■ **WHAT YOU WILL DO**:
Treat the line containing "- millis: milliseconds" as the last one, and return every line exactly from the first line of the material below up to it.
-=-=-=-=-
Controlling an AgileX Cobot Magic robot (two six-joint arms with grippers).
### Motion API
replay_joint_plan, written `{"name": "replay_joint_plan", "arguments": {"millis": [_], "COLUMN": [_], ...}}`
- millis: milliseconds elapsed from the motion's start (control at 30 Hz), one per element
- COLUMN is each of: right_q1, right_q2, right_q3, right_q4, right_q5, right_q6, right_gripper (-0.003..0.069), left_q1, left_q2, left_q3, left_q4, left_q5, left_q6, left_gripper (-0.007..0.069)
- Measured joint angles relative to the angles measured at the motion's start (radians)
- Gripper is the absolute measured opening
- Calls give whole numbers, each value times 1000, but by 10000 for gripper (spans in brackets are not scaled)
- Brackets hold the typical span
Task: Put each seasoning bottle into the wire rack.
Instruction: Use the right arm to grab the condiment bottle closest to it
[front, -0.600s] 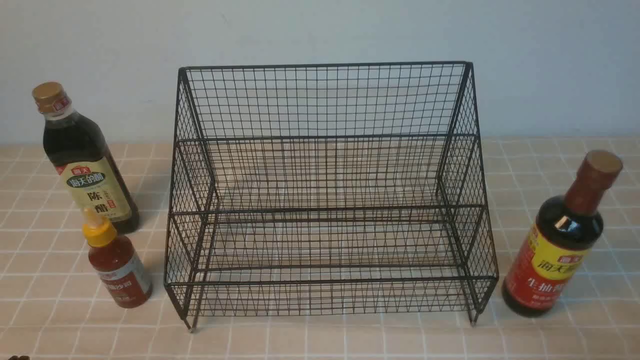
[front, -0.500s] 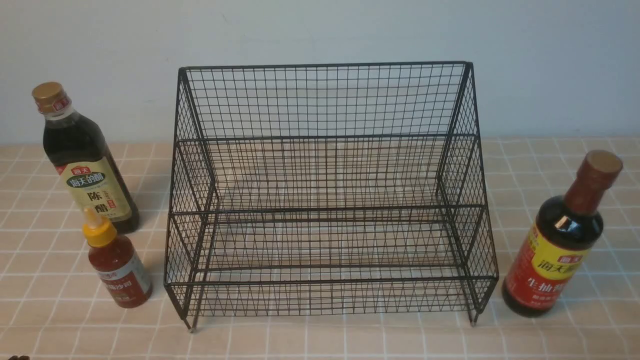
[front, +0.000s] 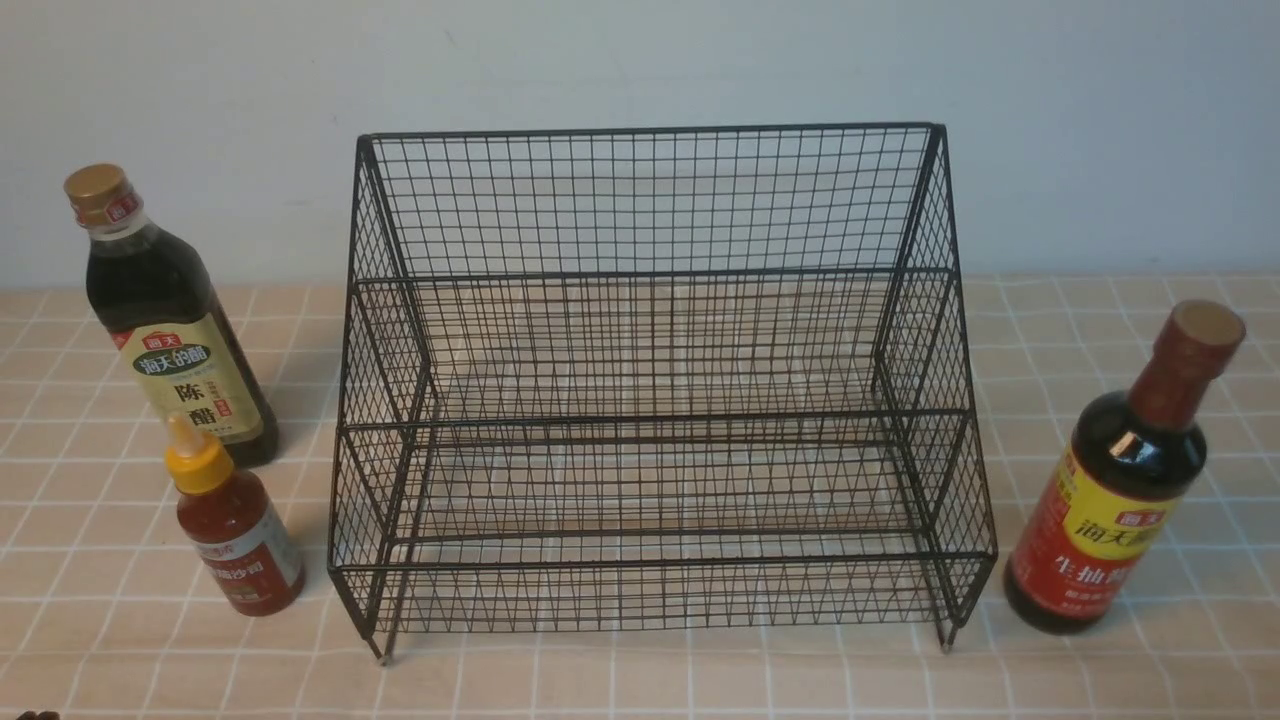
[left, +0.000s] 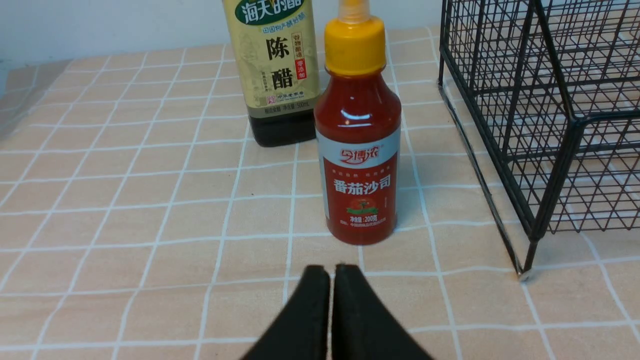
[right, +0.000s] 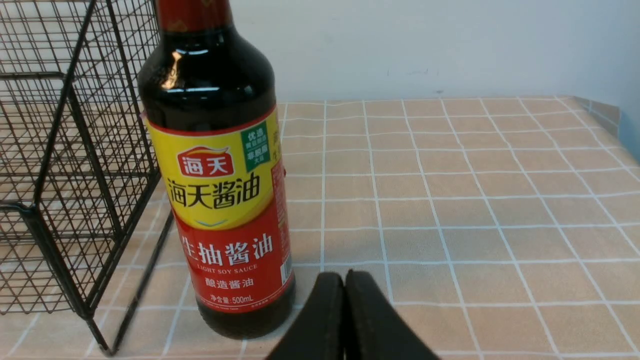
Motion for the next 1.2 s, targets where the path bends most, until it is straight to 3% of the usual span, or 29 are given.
{"name": "replay_joint_plan", "arguments": {"millis": [267, 500, 667, 933, 1067, 1200], "right_q1": [0, 0, 0, 0, 0, 0], "right_q2": [0, 0, 0, 0, 11, 132], "right_q3": [7, 10, 10, 9, -68, -193], "right_q4": [24, 306, 433, 441, 380, 301], "right_q5": [-59, -362, -434, -470, -405, -339], "right_q6": [0, 4, -1, 22, 27, 27], "right_gripper": [-14, -14, -14, -14, -1, 57], "left_q1": [0, 0, 0, 0, 0, 0], "left_q2": [0, 0, 0, 0, 0, 0], "left_q3": [0, 0, 0, 0, 0, 0], "left_q4": [0, 0, 0, 0, 0, 0], "left_q5": [0, 0, 0, 0, 0, 0], "left_q6": [0, 0, 0, 0, 0, 0], "left_gripper": [-7, -7, -7, -7, -7, -7]}}
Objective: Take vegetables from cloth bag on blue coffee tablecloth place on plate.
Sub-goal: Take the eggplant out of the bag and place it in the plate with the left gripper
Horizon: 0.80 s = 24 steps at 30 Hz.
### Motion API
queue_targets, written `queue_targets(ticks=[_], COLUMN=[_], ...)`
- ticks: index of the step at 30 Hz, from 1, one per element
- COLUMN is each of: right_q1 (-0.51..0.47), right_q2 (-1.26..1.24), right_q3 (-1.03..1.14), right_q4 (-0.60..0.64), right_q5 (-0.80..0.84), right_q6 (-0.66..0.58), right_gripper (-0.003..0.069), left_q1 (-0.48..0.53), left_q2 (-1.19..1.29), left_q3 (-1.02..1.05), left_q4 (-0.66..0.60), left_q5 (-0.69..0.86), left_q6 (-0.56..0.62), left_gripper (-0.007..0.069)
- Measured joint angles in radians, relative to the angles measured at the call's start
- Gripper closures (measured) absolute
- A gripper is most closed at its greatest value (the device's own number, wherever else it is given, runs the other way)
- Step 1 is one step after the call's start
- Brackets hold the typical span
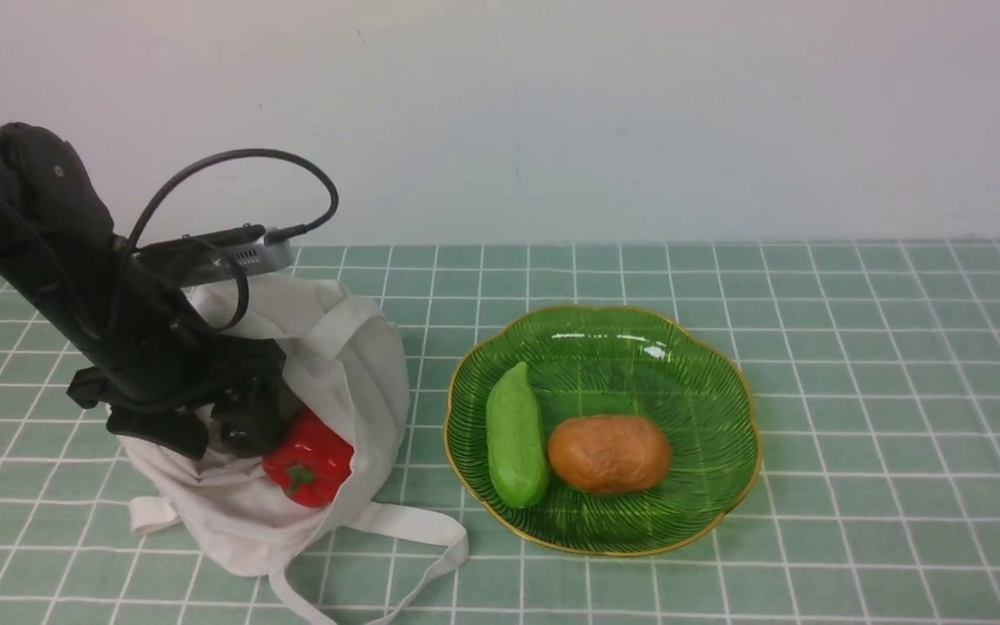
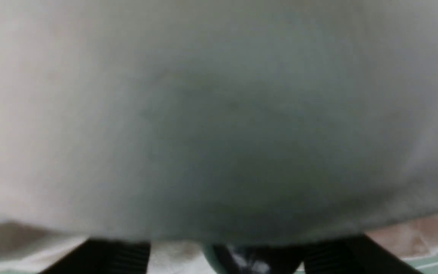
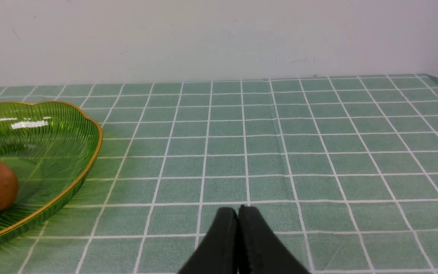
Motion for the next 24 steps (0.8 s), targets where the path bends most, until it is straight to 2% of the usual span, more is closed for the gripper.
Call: queue_targets(ticks=[3,11,19,24], right_q1=[0.0,0.0,0.0,0.0], right_q2=[0.0,0.0,0.0,0.0], right_q3=[0.0,0.0,0.0,0.0], right_q4=[0.0,0.0,0.0,0.0], right_q5=[0.0,0.0,0.0,0.0], right_q6=[0.0,0.0,0.0,0.0], right_gripper=[0.0669,0.0669,0.0669,0.0669], left_q1=[0.0,-0.018,-0.026,-0.045], left_q2=[0.0,-0.005,-0.13,-0.22], left_q3=[0.0,-0.003,-0.003,0.018], left_q4=[-0.038,-0.082,-0.074,-0.041], left_q5=[0.001,0.026,0.174,0.185], left_q6=[0.024,0.053,-0.015,-0.049], left_gripper=[0.0281,0.0279,0.0279,0.0279])
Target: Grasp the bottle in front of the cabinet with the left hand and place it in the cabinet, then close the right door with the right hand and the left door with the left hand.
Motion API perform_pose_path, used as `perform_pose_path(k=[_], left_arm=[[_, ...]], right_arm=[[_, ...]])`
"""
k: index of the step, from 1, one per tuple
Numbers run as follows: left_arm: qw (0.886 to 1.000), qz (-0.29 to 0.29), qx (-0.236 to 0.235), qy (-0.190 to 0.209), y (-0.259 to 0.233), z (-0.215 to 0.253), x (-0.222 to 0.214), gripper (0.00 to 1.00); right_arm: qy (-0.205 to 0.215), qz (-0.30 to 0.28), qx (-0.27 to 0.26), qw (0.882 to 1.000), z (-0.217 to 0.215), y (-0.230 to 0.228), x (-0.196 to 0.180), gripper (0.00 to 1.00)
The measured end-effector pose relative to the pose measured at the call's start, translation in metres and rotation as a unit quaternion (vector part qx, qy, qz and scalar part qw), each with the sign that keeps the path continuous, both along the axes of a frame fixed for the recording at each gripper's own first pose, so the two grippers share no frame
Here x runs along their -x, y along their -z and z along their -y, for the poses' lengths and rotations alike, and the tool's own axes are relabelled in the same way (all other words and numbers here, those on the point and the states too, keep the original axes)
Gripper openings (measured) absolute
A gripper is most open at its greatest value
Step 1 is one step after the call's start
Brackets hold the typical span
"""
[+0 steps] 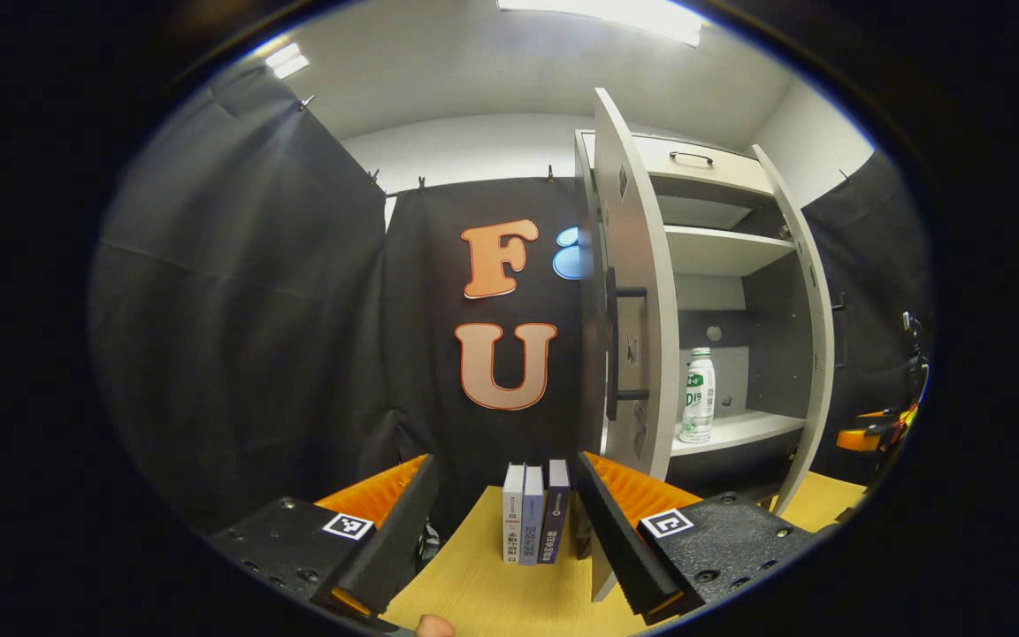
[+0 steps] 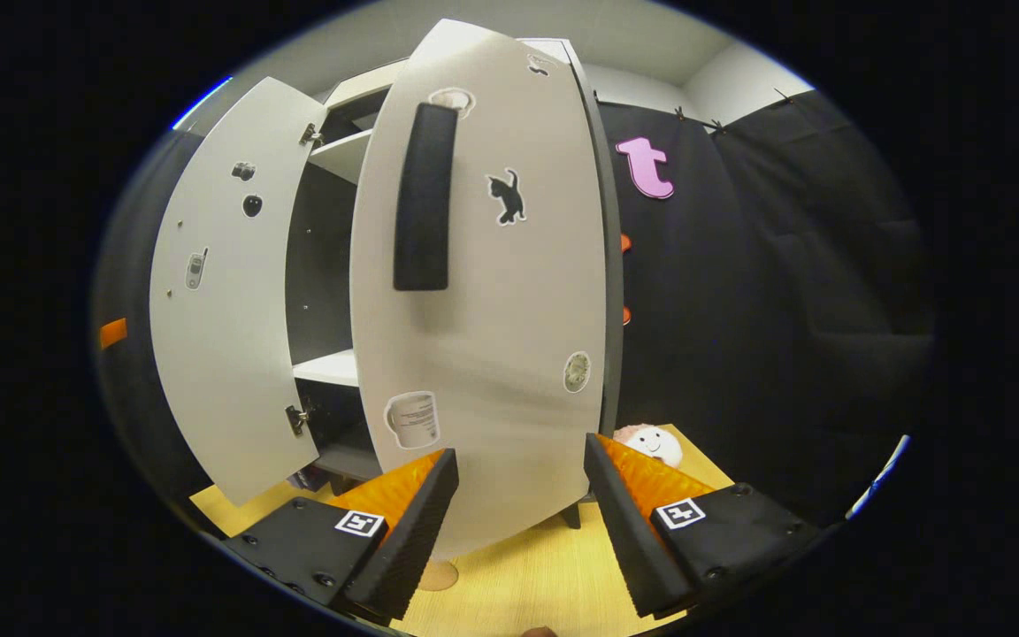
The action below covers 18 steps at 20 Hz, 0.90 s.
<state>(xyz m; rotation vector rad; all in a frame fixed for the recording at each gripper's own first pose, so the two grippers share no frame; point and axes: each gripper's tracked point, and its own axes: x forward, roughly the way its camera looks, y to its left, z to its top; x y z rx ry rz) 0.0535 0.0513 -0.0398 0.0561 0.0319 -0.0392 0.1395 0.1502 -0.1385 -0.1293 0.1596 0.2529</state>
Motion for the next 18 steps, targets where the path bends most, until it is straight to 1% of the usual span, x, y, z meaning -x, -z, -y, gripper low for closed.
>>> perform_pose_path(k=[4,8,9,11,12,14,16,17,18], left_arm=[[1.0,-0.008,-0.003,0.001,0.012,0.005,-0.011,0.95],[1.0,-0.013,-0.006,0.007,0.02,0.011,-0.027,0.96],[1.0,-0.016,-0.006,0.008,0.023,0.013,-0.031,0.93],[1.0,-0.024,-0.002,0.012,0.029,0.017,-0.038,0.96],[1.0,-0.027,0.002,0.015,0.033,0.02,-0.043,0.95],[0.999,-0.037,0.01,0.018,0.043,0.023,-0.051,0.96],[0.999,-0.048,0.016,0.018,0.052,0.026,-0.058,0.93],[0.998,-0.053,0.018,0.019,0.056,0.028,-0.061,0.95],[0.998,-0.055,0.019,0.021,0.059,0.031,-0.064,0.95]], right_arm=[[0.0,0.003,-0.007,1.0,0.01,-0.014,0.012,0.95],[-0.012,-0.009,-0.017,1.0,0.005,-0.018,0.023,0.95],[-0.017,-0.012,-0.019,1.0,0.005,-0.019,0.028,0.95],[-0.022,-0.013,-0.02,0.999,0.006,-0.025,0.034,0.95],[-0.022,-0.01,-0.019,1.0,0.007,-0.029,0.037,0.95],[-0.023,-0.004,-0.018,1.0,0.01,-0.038,0.04,0.95],[-0.023,0.001,-0.019,1.0,0.014,-0.046,0.044,0.95],[-0.023,0.004,-0.02,1.0,0.016,-0.051,0.046,0.95],[-0.022,0.007,-0.021,1.0,0.019,-0.056,0.048,0.95]])
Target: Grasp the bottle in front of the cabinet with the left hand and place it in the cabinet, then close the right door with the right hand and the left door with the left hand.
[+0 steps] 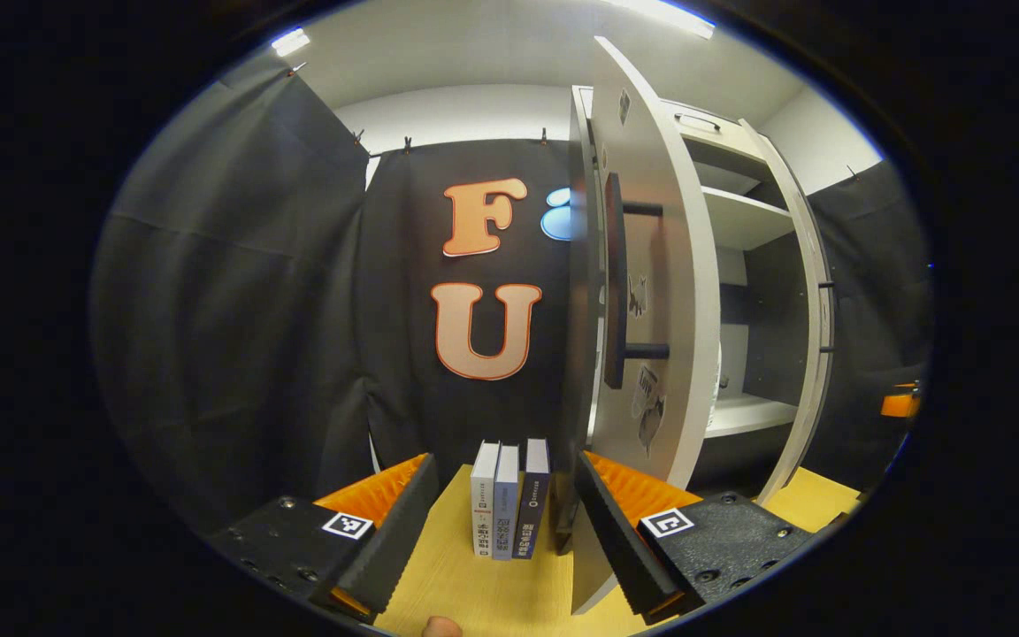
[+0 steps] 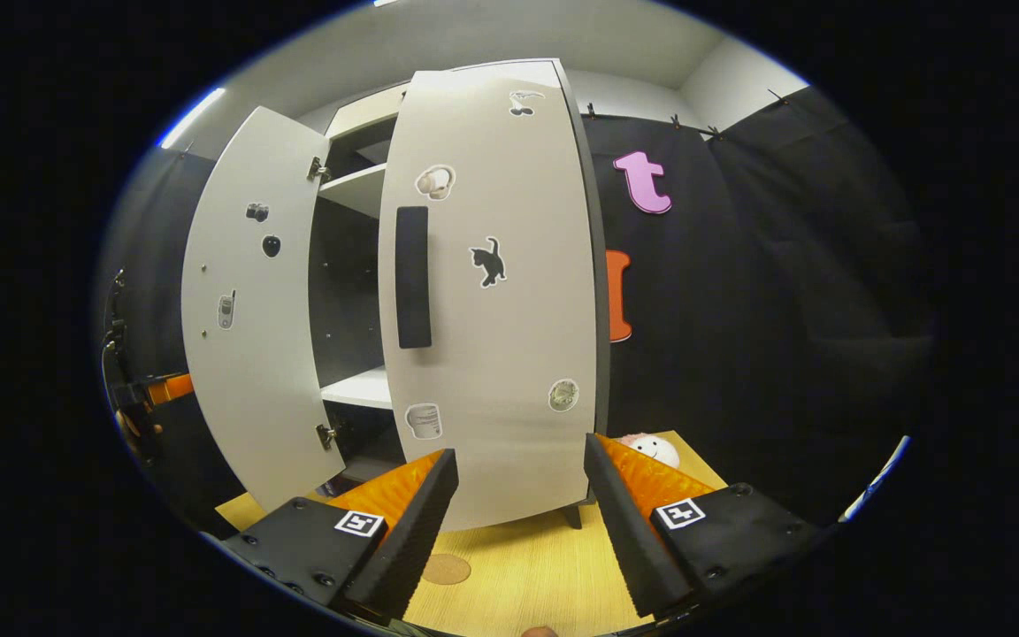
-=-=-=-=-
■ **SOLUTION FOR THIS EXERCISE**:
Controlling an AgileX Cobot Magic robot (two six-joint arms with grippers).
### Motion API
replay_joint_plan, written `{"name": "replay_joint_plan", "arguments": {"millis": [_], "COLUMN": [_], ...}}`
- millis: milliseconds elapsed from the motion's start (control at 30 Hz), one per element

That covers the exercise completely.